So, I'm trying to prove the statement in the title of this post. So far, I have developed the following proof, but I am unsure if it is correct.
Proof: Let $\overline{AB}$ be a line segment with perpendicular bisector $\overleftrightarrow{DE}$ intersecting $\overline{AB}$ at its midpoint $M$. Now, let $P$ be a point on $\overleftrightarrow{DE}$. If $P$ also lies on $\overline{AB}$, then $P = M$ since $M$ is the only point which lies on both $\overline{AB}$ and $\overleftrightarrow{DE}$. But $P=M$ is equidistant from $A$ and $B$ by definition. Therefore, we consider the case where $P$ is not on $\overline{AB}$. Since $P$ lies on $\overleftrightarrow{DE}$ but not on $\overline{AB}$, $A, M,$ and $P$ are non-collinear, so we may consider triangles $\triangle AMP$ and $\triangle BMP$. Trivially, we note that $\overline{MP} \cong \overline{MP}$, and since $M$ is the midpoint of $\overline{AB}$, we have $AM = BM$. It follows that $\overline{AM} \cong \overline{BM}$. Also, we note that the line segment $\overline{PM}$ lies on the line $\overleftrightarrow{DE}$, the perpendicular bisector of $\overline{AB}$. Therefore, $\overline{PM}$ must intersect $\overline{AB}$ at a right angle. Thus,
$m(\angle AMP) = m(\angle BMP) = 90 \implies \angle AMP \cong \angle BMP$.

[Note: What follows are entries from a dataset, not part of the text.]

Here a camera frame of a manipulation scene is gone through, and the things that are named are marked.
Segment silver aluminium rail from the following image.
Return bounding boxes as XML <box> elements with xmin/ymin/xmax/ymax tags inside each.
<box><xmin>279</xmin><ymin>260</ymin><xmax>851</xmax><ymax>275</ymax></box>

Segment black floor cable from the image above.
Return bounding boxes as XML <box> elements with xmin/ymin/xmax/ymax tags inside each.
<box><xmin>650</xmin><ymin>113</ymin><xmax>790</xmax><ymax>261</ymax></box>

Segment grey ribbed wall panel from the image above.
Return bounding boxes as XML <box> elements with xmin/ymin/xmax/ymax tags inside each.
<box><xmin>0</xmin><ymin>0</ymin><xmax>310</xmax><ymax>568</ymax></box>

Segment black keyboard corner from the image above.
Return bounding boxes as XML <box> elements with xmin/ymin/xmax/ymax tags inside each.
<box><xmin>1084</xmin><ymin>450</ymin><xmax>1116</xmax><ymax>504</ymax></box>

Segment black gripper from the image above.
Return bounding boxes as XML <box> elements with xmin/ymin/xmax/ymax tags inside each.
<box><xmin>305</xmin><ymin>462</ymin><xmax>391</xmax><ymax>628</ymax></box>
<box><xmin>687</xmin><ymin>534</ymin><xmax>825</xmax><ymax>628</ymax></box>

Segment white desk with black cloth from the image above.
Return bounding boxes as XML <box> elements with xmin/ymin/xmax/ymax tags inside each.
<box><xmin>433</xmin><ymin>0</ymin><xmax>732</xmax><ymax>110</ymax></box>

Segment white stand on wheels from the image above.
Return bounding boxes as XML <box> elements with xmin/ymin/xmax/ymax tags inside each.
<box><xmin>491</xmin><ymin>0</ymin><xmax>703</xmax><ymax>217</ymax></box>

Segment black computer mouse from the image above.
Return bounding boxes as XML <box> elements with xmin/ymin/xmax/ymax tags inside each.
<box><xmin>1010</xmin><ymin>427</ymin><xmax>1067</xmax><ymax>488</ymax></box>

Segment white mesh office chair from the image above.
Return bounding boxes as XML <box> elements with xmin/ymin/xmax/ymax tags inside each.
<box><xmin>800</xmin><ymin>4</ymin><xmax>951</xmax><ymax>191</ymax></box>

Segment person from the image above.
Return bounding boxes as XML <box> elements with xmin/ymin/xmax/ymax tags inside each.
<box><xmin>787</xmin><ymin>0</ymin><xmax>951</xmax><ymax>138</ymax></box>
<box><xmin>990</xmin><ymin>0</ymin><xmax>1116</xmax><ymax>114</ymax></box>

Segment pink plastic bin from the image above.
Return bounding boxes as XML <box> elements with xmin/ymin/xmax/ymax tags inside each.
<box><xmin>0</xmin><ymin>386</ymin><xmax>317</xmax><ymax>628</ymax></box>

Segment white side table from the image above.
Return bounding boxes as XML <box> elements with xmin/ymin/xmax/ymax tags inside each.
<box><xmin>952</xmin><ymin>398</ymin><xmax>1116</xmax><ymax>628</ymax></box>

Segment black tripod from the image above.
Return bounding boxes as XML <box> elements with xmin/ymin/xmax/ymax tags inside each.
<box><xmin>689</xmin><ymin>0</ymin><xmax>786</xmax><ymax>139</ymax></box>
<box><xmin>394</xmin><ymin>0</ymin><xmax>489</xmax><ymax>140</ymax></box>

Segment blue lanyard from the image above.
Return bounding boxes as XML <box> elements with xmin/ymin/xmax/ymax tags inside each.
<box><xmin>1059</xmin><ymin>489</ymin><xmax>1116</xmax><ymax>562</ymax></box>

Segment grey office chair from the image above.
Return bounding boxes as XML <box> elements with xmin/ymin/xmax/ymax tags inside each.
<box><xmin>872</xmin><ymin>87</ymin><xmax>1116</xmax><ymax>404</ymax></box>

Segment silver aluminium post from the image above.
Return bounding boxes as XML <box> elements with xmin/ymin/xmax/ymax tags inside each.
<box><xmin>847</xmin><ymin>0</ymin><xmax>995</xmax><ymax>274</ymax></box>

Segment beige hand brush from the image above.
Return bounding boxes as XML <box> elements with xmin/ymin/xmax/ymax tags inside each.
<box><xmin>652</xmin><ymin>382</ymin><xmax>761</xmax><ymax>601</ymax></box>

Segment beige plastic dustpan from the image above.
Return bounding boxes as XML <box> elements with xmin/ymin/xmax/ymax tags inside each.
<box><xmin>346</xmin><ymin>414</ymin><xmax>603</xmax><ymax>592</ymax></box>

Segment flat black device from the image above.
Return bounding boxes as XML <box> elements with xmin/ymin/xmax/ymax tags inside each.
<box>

Since $\angle AMP$ is the included angle of sides $\overline{AM}$ and $\overline{PM}$ of triangle $\triangle AMP$ and since $\angle BMP$ is the included angle of sides $\overline{BM}$ and $\overline{PM}$ of triangle $\triangle BMP$, we may conclude that $\triangle AMP \cong \triangle BMP$ by the SAS congruence condition. It follows that $\overline{PA} \cong \overline{PB} \implies PA = PB$, as desired. $\square$
Is everything okay with this proof or are there any missing details that perhaps I have failed to consider/account for?